Items listed in a dataset
====================
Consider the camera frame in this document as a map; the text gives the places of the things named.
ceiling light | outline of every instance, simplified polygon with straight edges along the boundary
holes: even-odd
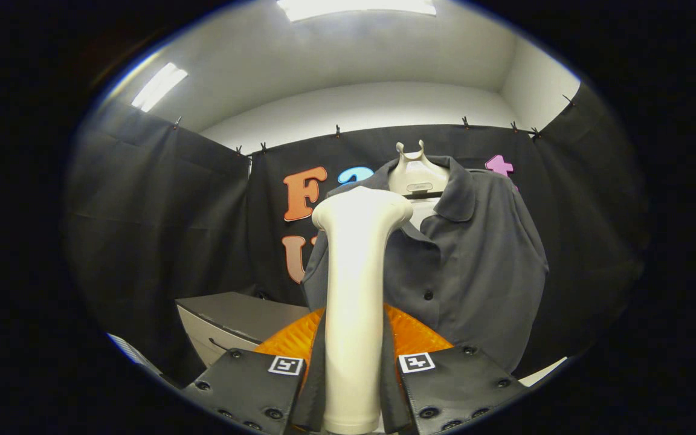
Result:
[[[149,111],[168,93],[177,83],[187,77],[184,69],[179,69],[173,63],[168,62],[160,71],[144,85],[141,92],[133,99],[133,107]]]
[[[289,21],[344,11],[408,11],[436,16],[431,0],[279,0]]]

black backdrop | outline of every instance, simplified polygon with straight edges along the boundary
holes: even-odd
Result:
[[[180,384],[205,366],[174,299],[253,291],[245,244],[248,159],[110,102],[77,137],[66,249],[89,308]]]
[[[418,149],[418,140],[427,154],[452,156],[467,169],[485,169],[497,155],[513,166],[509,176],[536,223],[550,266],[527,352],[514,374],[529,375],[586,349],[627,305],[649,242],[648,203],[634,150],[587,85],[533,137],[511,127],[381,127],[255,152],[248,187],[249,253],[263,291],[273,300],[305,305],[300,277],[288,269],[306,267],[317,229],[309,216],[285,219],[287,176],[326,170],[322,181],[304,181],[318,184],[307,202],[315,207],[340,185],[343,171],[357,166],[375,171],[398,157],[397,141],[410,151]],[[301,201],[301,195],[293,200]],[[282,243],[287,236],[304,242],[301,264],[287,259]]]

blue number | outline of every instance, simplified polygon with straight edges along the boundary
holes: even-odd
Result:
[[[373,170],[366,168],[364,166],[356,166],[354,168],[349,168],[342,171],[339,176],[337,176],[337,182],[340,184],[348,184],[349,182],[362,181],[362,179],[367,179],[374,174]]]

shirt collar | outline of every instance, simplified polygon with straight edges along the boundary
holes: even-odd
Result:
[[[476,207],[476,190],[472,181],[472,174],[459,165],[450,156],[427,156],[428,160],[434,165],[443,166],[450,169],[445,190],[442,197],[434,206],[434,212],[454,222],[466,222],[474,215]],[[363,181],[356,182],[356,185],[363,185],[370,189],[389,190],[388,174],[399,164],[399,159],[393,159],[381,166],[372,176]]]

white mannequin neck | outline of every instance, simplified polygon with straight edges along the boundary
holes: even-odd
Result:
[[[423,141],[418,141],[420,151],[404,152],[404,144],[397,143],[399,164],[388,174],[388,189],[399,195],[422,192],[442,192],[450,179],[450,170],[434,165],[424,152]]]
====================
§ TRY IT
Exclude the pictures. Write out the remaining data exactly.

§ RESULT OF THE EXERCISE
Consider the camera frame in this document as a map; the text gives the places of the things named.
ceiling light | outline of every instance, simplified polygon with straight edges along the boundary
holes: even-odd
Result:
[[[149,111],[168,93],[177,83],[187,77],[184,69],[179,69],[173,63],[168,62],[160,71],[144,85],[141,92],[133,99],[133,107]]]
[[[289,21],[344,11],[408,11],[436,16],[431,0],[279,0]]]

black backdrop | outline of every instance, simplified polygon with straight edges along the boundary
holes: even-odd
Result:
[[[180,384],[205,366],[174,299],[253,291],[245,244],[248,159],[110,102],[77,137],[66,249],[89,308]]]
[[[418,149],[418,140],[427,154],[452,156],[467,169],[485,169],[497,155],[513,166],[509,176],[536,223],[550,266],[527,352],[514,374],[529,375],[586,349],[627,305],[649,242],[648,203],[634,150],[587,85],[533,137],[511,127],[381,127],[255,152],[248,187],[249,253],[263,291],[273,300],[305,305],[300,277],[288,269],[306,267],[317,229],[309,216],[285,219],[287,176],[326,170],[322,181],[304,181],[318,184],[307,202],[315,207],[340,185],[343,171],[357,166],[375,171],[398,157],[397,141],[410,151]],[[301,201],[301,195],[293,200]],[[282,243],[287,236],[304,242],[301,264],[287,259]]]

blue number | outline of every instance, simplified polygon with straight edges along the boundary
holes: even-odd
Result:
[[[373,170],[366,168],[364,166],[356,166],[354,168],[349,168],[342,171],[339,176],[337,176],[337,182],[340,184],[348,184],[349,182],[362,181],[362,179],[367,179],[374,174]]]

shirt collar | outline of every instance, simplified polygon with straight edges along the boundary
holes: even-odd
Result:
[[[476,207],[476,190],[472,181],[472,174],[459,165],[450,156],[427,156],[428,160],[434,165],[443,166],[450,169],[445,190],[442,197],[434,206],[434,212],[454,222],[466,222],[474,215]],[[363,181],[356,182],[356,185],[363,185],[370,189],[389,190],[388,174],[399,164],[399,159],[393,159],[381,166],[372,176]]]

white mannequin neck | outline of every instance, simplified polygon with straight edges along the boundary
holes: even-odd
Result:
[[[423,141],[418,141],[420,151],[404,152],[404,144],[397,143],[399,164],[388,174],[388,189],[399,195],[422,192],[442,192],[450,179],[450,170],[434,165],[424,152]]]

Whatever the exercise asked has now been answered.